Deuteronomy
2:13-3:1,8 – “I am sending you
Huram-Abi, a man of great skill, whose mother was from Dan and whose father was from Tyre. He is
trained to work in gold and silver, bronze and
iron, stone and wood, and with purple and blue and crimson yarn and fine linen. He is
experienced in all kinds of engraving and can execute any design given to him.
He will work with your skilled workers and with those of my lord, David your father.
“Now let my lord send his servants the wheat and barley and the olive oil and
wine he promised, and we will cut all the logs from Lebanon that you need and
will float them as rafts by sea down to Joppa. You can then take them up to Jerusalem.”
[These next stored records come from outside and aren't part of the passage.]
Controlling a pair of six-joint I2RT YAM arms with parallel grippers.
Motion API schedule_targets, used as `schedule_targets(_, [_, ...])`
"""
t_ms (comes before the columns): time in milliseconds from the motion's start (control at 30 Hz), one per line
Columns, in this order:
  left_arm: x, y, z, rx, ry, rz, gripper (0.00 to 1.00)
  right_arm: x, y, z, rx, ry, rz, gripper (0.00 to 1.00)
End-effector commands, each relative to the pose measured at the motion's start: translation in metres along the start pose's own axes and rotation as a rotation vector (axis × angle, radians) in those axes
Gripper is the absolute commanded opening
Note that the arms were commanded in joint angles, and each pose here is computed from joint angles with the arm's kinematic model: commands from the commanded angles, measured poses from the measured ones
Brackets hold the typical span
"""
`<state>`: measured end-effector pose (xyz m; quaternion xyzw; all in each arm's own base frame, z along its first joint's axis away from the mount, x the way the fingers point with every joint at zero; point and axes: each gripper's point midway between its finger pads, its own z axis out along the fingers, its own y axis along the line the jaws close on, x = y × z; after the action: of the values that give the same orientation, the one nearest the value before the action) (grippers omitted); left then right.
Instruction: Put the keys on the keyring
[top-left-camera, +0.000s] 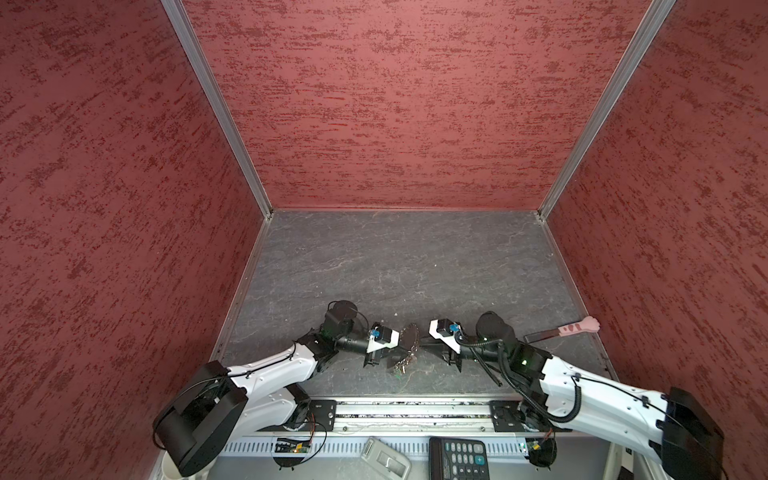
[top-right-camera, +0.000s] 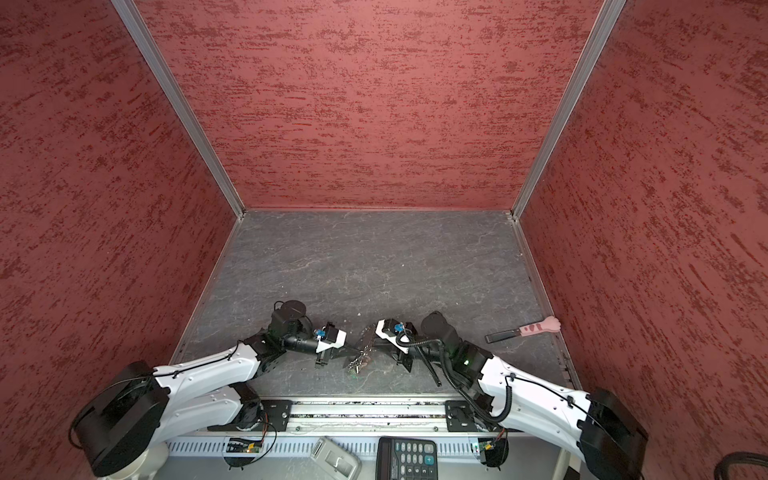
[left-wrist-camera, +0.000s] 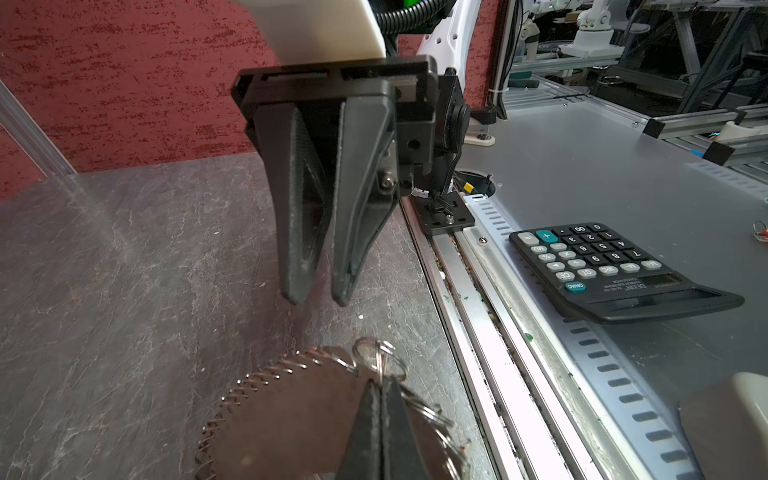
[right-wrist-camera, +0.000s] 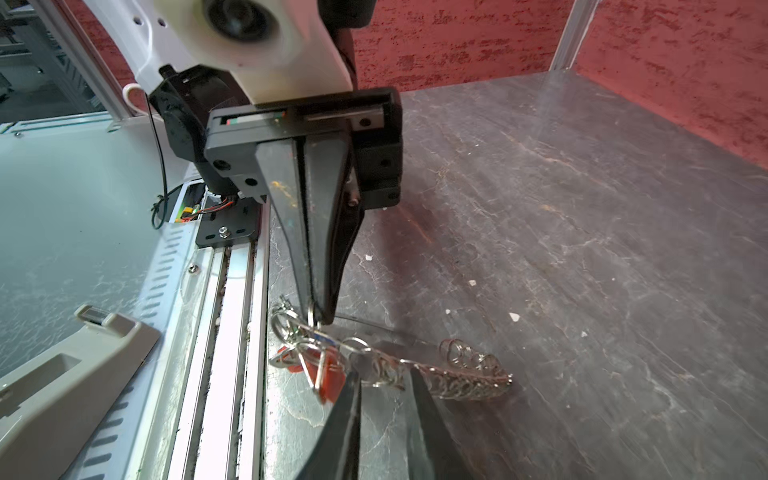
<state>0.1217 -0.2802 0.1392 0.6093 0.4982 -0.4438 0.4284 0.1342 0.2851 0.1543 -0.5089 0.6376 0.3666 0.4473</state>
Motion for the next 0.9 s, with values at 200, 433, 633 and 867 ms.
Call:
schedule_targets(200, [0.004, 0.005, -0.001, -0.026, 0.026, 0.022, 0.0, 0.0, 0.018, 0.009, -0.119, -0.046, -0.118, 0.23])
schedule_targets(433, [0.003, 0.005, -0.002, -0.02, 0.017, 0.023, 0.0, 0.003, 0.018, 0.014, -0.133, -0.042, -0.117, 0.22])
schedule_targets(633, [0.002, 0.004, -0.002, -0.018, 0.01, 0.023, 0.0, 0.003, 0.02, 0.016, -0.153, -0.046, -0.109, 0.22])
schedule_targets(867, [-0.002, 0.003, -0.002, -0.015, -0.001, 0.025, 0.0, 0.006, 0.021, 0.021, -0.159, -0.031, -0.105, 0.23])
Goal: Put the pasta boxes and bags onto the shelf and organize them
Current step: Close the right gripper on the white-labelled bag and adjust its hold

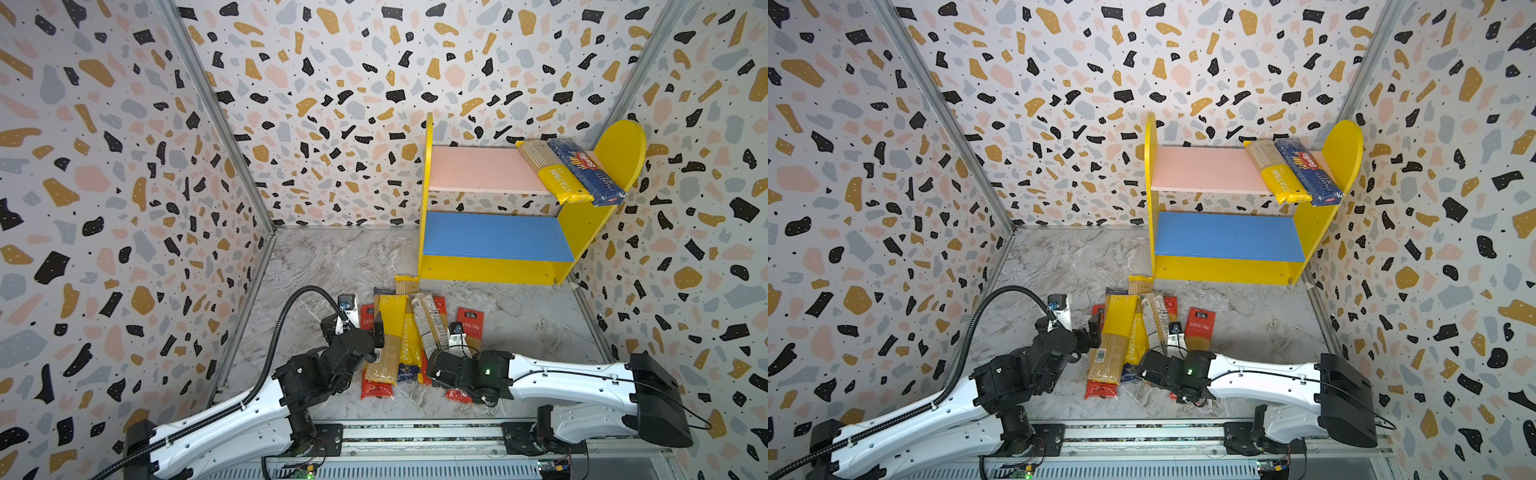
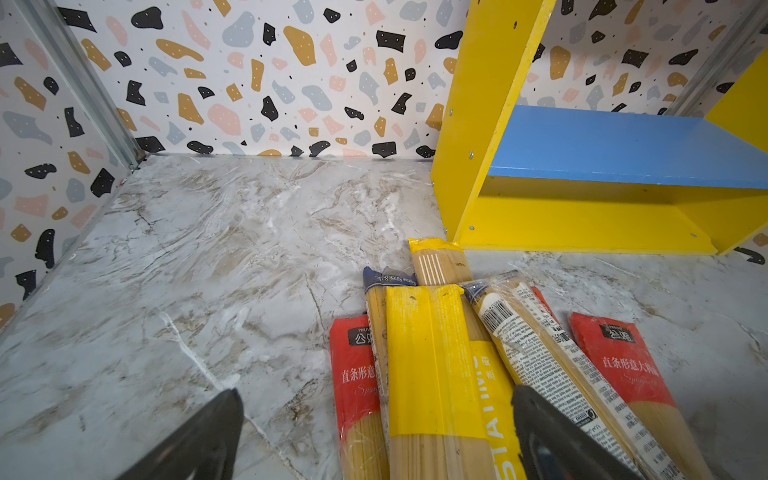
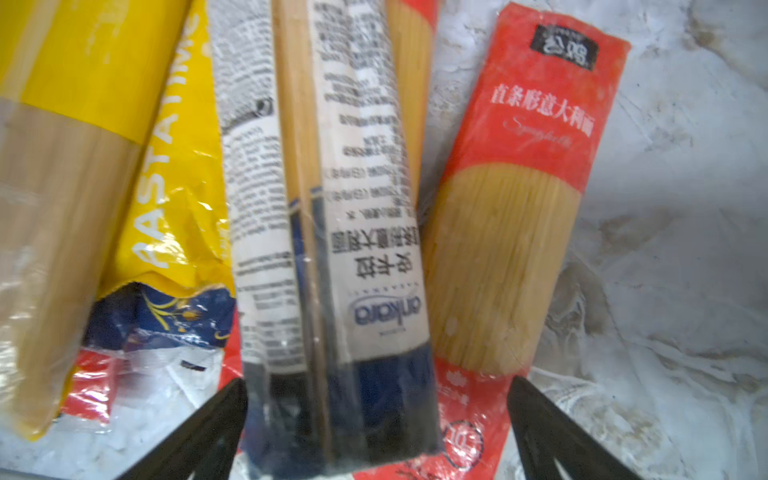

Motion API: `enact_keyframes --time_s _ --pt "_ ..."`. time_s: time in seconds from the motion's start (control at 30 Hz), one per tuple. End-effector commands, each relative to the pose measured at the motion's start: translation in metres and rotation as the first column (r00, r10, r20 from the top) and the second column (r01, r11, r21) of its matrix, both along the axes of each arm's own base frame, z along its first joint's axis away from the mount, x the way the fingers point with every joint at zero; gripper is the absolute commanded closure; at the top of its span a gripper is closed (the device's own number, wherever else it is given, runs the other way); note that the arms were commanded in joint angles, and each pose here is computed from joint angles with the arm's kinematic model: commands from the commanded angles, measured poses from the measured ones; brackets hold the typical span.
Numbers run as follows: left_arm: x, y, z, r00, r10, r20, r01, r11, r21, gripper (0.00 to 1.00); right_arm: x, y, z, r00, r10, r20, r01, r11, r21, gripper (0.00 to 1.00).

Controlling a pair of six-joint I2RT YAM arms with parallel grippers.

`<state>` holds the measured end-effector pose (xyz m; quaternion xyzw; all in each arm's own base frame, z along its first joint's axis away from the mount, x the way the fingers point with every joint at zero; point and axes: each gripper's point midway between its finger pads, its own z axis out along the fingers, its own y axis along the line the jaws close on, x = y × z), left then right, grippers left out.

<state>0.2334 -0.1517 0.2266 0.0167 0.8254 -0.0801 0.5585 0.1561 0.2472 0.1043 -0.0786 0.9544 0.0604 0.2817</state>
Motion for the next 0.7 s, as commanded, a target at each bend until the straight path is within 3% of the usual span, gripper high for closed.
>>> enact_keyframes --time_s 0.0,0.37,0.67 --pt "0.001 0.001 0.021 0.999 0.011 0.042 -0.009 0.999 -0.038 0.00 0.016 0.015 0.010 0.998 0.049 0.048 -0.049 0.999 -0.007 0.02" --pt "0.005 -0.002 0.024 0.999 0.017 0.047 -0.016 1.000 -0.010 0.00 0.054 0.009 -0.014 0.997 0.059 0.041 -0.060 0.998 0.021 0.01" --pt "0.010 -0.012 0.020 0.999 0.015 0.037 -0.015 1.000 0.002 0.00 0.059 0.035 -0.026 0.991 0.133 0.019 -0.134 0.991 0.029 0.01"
Solomon took a census of all the foreigners residing in Israel, after the census his father David had taken; and they were
found to be 153,600. He assigned 70,000 of them to be carriers and 80,000 to be stonecutters
in the hills, with 3,600 foremen over them to keep the people working. Then
Solomon began to build the temple of the Lord in Jerusalem on Mount Moriah, where the Lord had appeared to his father David. It was
on the threshing floor of Araunah the Jebusite, the place provided by David…He built the Most Holy Place, its length corresponding to the width of the temple—twenty
cubits long and twenty cubits wide. He overlaid the inside with six hundred
talents of fine gold.
Jonah
1:3 – But Jonah ran away
from the Lord and
headed for Tarshish. He
went down to Joppa, where he found a ship bound for that
port. After paying the fare, he went aboard and sailed for Tarshish to flee
from the Lord.
Genesis
22:2 – Then God said, “Take your son, your only son, whom you love—Isaac—and go to the
region of Moriah. Sacrifice him there as a burnt
offering on a mountain I will show you.”
Application:
- · By heading in the opposite direction from Nineveh to what seemed like the end of the world, Jonah intended to escape his divinely appointed task.
- · It was also 20 cubits high, making the dimensions of the Most Holy Place a perfect cube, as also in the tabernacle. In the new Jerusalem there is no temple; rather, the whole city is in the shape of a cube, for the whole city becomes “the Most Holy Place”.
- · The author of Chronicles identifies the area, region of Moriah, as the temple mount in Jerusalem. Today “Mount Moriah” is occupied by the Dome of the Rock, an impressive Muslim structure erected in AD691.